50 μM FA provided maximal reduction (by 95%) of I/R-induced cell death following 25 min ischaemia in isolated wild-type hearts, with protection associated with increased coupled eNOS protein. No protection was observed with 35 min I or in eNOS−/− hearts. Acute intravenous administration of FA during a 25 min ischaemic period reduced infarct size by 45% in in vivo pentobarbital-anaesthetised young, healthy rats. FA did not reduce infarct size in aged or pre-diabetic rats, although it did preserve hemodynamics in the pre-diabetic rats. Finally, using a clinically-relevant anaesthetic regimen of fentanyl-propofol anaesthesia, FA treatment was ineffective in young, aged and pre-diabetic animals.
The protective potential of an initially promising cardioprotective treatment of high dose FA against cardiac I/R infarction, is critically dependent on experimental conditions with relevance to the clinical condition. Our data indicates the necessity of expanded pre-clinical testing of cardioprotective interventions before embarking on clinical testing, in order to prevent too many “lost-in-translation” drugs and unnecessary clinical studies.

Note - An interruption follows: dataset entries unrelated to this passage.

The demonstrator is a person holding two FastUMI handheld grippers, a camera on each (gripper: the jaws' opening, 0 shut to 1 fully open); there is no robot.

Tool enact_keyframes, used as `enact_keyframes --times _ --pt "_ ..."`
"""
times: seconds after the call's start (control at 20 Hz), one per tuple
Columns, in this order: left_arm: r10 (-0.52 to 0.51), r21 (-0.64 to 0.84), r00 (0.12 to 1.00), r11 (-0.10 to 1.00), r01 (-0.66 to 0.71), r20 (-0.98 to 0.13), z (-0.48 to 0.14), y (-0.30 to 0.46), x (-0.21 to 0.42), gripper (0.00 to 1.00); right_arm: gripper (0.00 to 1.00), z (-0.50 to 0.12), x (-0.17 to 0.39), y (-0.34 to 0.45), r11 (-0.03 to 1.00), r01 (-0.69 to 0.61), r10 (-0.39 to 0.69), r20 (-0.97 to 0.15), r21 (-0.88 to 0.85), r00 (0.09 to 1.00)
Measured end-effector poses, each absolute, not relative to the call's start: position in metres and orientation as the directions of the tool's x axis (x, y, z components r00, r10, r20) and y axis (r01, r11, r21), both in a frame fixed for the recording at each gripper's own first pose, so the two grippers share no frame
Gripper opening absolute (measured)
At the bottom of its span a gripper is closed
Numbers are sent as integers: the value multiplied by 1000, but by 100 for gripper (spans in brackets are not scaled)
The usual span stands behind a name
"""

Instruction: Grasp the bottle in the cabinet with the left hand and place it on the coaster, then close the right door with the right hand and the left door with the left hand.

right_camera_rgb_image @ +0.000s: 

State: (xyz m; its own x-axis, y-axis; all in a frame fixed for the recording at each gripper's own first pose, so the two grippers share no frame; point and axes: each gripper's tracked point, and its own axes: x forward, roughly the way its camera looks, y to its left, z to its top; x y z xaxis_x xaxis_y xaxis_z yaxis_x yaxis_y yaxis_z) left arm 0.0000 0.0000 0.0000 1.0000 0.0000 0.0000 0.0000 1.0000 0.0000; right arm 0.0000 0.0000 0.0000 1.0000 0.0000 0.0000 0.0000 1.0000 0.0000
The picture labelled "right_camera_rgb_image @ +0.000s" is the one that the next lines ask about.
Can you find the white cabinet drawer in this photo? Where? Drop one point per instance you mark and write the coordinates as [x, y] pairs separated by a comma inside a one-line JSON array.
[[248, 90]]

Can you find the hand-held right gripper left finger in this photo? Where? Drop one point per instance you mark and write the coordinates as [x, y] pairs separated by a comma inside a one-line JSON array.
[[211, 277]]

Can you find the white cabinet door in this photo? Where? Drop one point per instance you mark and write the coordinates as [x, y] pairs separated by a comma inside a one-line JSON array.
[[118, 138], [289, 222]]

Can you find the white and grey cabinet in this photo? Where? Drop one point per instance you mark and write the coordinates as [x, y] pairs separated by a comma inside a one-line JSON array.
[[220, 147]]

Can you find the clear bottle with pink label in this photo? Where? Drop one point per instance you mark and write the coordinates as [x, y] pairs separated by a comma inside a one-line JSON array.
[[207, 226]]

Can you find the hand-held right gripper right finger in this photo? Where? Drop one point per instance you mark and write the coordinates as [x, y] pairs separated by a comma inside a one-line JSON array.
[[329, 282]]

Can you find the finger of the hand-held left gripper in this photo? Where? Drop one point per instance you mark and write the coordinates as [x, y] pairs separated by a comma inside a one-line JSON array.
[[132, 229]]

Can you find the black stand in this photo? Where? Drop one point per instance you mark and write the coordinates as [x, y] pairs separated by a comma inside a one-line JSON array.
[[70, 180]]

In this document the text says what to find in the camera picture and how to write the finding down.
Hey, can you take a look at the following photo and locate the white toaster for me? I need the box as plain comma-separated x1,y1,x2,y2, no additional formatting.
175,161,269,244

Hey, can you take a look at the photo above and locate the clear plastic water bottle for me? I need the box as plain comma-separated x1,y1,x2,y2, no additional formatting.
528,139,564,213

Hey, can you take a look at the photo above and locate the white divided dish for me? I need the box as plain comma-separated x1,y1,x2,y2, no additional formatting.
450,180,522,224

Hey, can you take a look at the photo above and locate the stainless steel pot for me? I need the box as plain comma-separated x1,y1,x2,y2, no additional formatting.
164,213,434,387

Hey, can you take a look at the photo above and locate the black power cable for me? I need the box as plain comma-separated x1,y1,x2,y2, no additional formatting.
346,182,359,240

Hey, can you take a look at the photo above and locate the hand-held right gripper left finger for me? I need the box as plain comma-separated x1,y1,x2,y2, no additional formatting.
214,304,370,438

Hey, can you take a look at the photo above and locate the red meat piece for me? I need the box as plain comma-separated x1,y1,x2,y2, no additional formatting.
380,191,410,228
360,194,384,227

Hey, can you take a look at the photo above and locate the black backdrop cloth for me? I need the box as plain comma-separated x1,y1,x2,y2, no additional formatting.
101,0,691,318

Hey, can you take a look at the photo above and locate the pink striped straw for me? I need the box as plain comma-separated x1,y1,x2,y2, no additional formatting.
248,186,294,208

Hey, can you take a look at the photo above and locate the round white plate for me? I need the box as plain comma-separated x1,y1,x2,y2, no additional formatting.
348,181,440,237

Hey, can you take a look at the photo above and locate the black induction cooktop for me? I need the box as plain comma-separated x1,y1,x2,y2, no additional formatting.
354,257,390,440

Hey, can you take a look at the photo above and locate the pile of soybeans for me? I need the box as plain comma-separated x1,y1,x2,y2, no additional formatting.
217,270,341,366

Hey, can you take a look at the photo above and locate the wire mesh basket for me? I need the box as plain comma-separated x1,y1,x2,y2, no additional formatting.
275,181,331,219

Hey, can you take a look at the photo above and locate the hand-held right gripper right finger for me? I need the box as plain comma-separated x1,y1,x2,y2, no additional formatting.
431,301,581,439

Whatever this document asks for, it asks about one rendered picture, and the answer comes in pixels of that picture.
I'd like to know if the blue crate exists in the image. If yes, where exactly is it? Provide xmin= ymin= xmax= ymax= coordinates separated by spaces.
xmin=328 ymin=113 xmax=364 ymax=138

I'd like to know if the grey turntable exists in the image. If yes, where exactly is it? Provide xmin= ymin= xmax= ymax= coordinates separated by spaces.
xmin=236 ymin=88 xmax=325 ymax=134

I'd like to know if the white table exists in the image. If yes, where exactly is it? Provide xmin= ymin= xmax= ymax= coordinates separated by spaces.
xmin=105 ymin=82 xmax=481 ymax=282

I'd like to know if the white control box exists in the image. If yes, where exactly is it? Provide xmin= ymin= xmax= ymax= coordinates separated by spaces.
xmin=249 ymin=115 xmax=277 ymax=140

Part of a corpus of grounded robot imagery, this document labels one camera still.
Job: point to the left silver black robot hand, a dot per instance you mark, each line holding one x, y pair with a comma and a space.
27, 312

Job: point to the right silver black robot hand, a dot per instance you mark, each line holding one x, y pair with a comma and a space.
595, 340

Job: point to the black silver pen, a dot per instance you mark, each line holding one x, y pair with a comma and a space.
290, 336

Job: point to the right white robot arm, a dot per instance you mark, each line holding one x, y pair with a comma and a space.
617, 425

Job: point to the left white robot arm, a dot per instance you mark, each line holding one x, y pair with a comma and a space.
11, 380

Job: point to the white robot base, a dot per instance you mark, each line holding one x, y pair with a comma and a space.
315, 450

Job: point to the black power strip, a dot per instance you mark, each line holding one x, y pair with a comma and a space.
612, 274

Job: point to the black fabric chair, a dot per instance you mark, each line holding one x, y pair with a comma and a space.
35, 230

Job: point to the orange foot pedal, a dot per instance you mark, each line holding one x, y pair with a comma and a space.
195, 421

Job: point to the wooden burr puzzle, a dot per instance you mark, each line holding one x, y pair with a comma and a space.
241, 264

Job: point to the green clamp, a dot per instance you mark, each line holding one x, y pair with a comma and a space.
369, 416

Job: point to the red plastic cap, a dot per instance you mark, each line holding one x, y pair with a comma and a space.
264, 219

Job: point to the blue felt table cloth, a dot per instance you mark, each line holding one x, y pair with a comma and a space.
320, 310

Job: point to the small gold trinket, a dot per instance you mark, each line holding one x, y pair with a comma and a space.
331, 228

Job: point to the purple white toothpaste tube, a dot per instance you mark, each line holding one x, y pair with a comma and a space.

The past two decades have witnessed the unveiling of many extra- and intracellular pathways and signaling molecules which modulate ischaemia/reperfusion (I/R) injury in a laboratory setting. This intensified search for cardioprotective signals was largely instigated by the discovery of the ischaemic preconditioning phenomenon , which demonstrated the presence of endogenous cardioprotective pathways with the potential for pharmacological intervention. Current thinking has been that the next step which needs to be taken is the application of the impressive laboratory knowledge to the clinical arena. However, this step has come with great disappointments. Many laboratory derived cardioprotective interventions have ultimately failed clinically ,. These failures urge the research community to critically examine the possible reasons underlying these failures. Similar disappointing results for translational clinical science are encountered in different disease models ,. A main reason for this poor translation is that there is a lack of incentive for the researcher to report affirmative or negative data, because especially so-called high-impact journals prefer positive studies. This prerequisite of positive and novel results creates a research environment wherein the pre-clinical researcher fine-tunes the research model such that it provides the largest mandible potential for positive results. In the area of cardiac I/R this usually translates into the use of ischaemic periods between 15–30 min, healthy and young animals, pentobarbital anaesthesia and an optimal dosage/timing/administration of the investigated cardioprotective intervention. However, the clinical condition obviously deviates from these preclinical optimal conditions. It is therefore likely that the poor translation of laboratory research into the clinical arena is, at least partly, caused by the neglect of the unglamorous, but necessary, work of full characterisation of the animal model towards the clinical condition, which neglect is driven by the current positive-based research environment ,.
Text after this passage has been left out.